EXERCISE.
A word-for-word copy of the listing is required, and it must contain no pictures.

——————

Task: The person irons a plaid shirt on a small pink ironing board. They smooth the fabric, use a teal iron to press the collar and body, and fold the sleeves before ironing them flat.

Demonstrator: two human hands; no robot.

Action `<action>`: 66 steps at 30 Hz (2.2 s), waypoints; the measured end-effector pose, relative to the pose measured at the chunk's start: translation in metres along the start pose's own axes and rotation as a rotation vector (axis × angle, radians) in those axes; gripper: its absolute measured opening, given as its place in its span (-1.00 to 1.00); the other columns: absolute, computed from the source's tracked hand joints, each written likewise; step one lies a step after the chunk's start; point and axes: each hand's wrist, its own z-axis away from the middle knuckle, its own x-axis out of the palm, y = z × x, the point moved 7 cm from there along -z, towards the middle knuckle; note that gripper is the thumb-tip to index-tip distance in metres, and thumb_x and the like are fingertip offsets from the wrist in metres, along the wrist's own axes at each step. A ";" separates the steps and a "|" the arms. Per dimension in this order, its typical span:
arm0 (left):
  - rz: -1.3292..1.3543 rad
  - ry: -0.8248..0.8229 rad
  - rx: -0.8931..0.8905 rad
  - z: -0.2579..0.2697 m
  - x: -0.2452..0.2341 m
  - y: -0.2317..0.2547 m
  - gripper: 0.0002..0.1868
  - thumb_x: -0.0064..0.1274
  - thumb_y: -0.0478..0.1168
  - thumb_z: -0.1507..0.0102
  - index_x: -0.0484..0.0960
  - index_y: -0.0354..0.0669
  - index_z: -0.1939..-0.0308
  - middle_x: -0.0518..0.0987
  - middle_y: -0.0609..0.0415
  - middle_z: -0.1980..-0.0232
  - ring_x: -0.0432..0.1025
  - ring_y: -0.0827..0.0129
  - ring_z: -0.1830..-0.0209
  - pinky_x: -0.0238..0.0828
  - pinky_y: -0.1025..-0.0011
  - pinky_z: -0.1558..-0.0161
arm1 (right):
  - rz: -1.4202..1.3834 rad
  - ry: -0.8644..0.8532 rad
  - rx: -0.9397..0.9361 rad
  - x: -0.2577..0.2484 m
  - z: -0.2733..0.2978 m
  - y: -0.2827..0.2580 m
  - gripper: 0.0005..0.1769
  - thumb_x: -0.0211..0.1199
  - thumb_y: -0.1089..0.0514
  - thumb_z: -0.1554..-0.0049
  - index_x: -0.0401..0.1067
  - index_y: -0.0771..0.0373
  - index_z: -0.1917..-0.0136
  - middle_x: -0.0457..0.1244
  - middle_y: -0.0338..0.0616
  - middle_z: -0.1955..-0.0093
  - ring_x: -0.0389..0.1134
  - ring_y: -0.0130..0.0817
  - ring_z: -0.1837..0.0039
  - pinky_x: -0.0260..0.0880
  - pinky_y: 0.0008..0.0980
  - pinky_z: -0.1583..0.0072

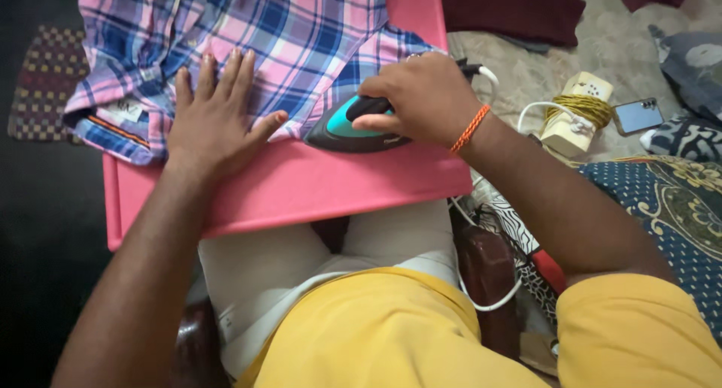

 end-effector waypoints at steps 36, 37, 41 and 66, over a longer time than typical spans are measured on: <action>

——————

TASK ANSWER.
Task: The person irons a plaid shirt on a small pink ironing board. They smooth the fabric, use a teal iron to press the collar and body, and fold the sleeves before ironing them flat.

Demonstrator: two human hands; no robot.

Action `<action>`: 66 steps at 30 Hz (2.2 s), waypoints; the measured end-effector pose, relative to the pose measured at the chunk's start: translation in metres along the start pose's own axes and rotation as a rotation vector (axis × angle, radians) in those axes; gripper: its absolute measured opening, given as its place in its span (-1.00 to 1.00); the other columns: absolute, computed from the source's tracked hand joints, each written likewise; step one lies a step after the chunk's start; point and axes: each hand's wrist, its own z-axis away from the middle knuckle, its own x-axis out of the palm, y = z × x, the point moved 7 cm from there along -z, towards the middle knuckle; note that gripper is the thumb-tip to index-tip distance in metres, and thumb_x and the like are fingertip offsets from the wrist in metres, along the wrist's own axes at each step. A ";" separates the steps and a "|" the arms. Per dimension in this order, its typical span:
arm0 (left):
  - rz: -1.3292..1.3543 rad
  - ry: -0.8248..0.8229 rad
  - rx: -0.8931..0.8905 rad
  - z: -0.2579..0.2697 m
  - x: -0.2452..0.2341 m
  - y: -0.2317..0.2547 m
  - gripper: 0.0002..0.1868
  - thumb_x: -0.0064..0.1274
  - thumb_y: -0.0478..0.1168
  - thumb_z: -0.1507..0.0102
  - index_x: -0.0484..0.0960
  - index_y: -0.0354..0.0669
  - index_z: -0.1939..-0.0308
  - middle_x: -0.0518..0.0987
  - middle_y: -0.0609..0.0415
  - middle_z: -0.1980..-0.0232
  - ring_x: -0.0432..0.1025
  - ring_y: -0.0827..0.0129
  - ring_z: -0.1830..-0.0209
  - pinky_x: -0.0238..0.0828
  - pinky_y: -0.1025..-0.0011
  - pinky_z: -0.1558..-0.0161
arm1 (right):
  - rz: -1.4202..1.3834 rad
  - ry: -0.8644..0.8532 rad
  - rx: -0.9397..0.9361 rad
  - x: -0.2577..0.2484 m
  - z: -0.2733..0.2978 m
  - y: -0.2827..0.2580 m
  - gripper: 0.0005..0.1769
  - thumb_x: -0.0211..0.1199
  - thumb_y: -0.1089..0.0514
  - thumb_z: -0.1554..-0.0049
  - index_x: -0.0401..0.1067
  - index_y: -0.0771..0.0373
  - index_z: -0.1917..-0.0136
  - middle_x: -0.0457..0.1244
  - middle_y: -0.0338..0.0616
  - middle_z: -0.1955..-0.0093
  - ring_x: -0.0389..0.1134
  - ring_y: -0.0130..0.0817
  - ring_z: -0.1837..0.0039
  - pinky_x: -0.0260..0.0880
  - pinky_y: 0.0008..0.0980
  - pinky_z: -0.1583..0.0072


 end-effector waypoints at steps 36, 37, 41 and 66, over a longer time than typical spans are measured on: <action>

Nothing further is needed for the answer.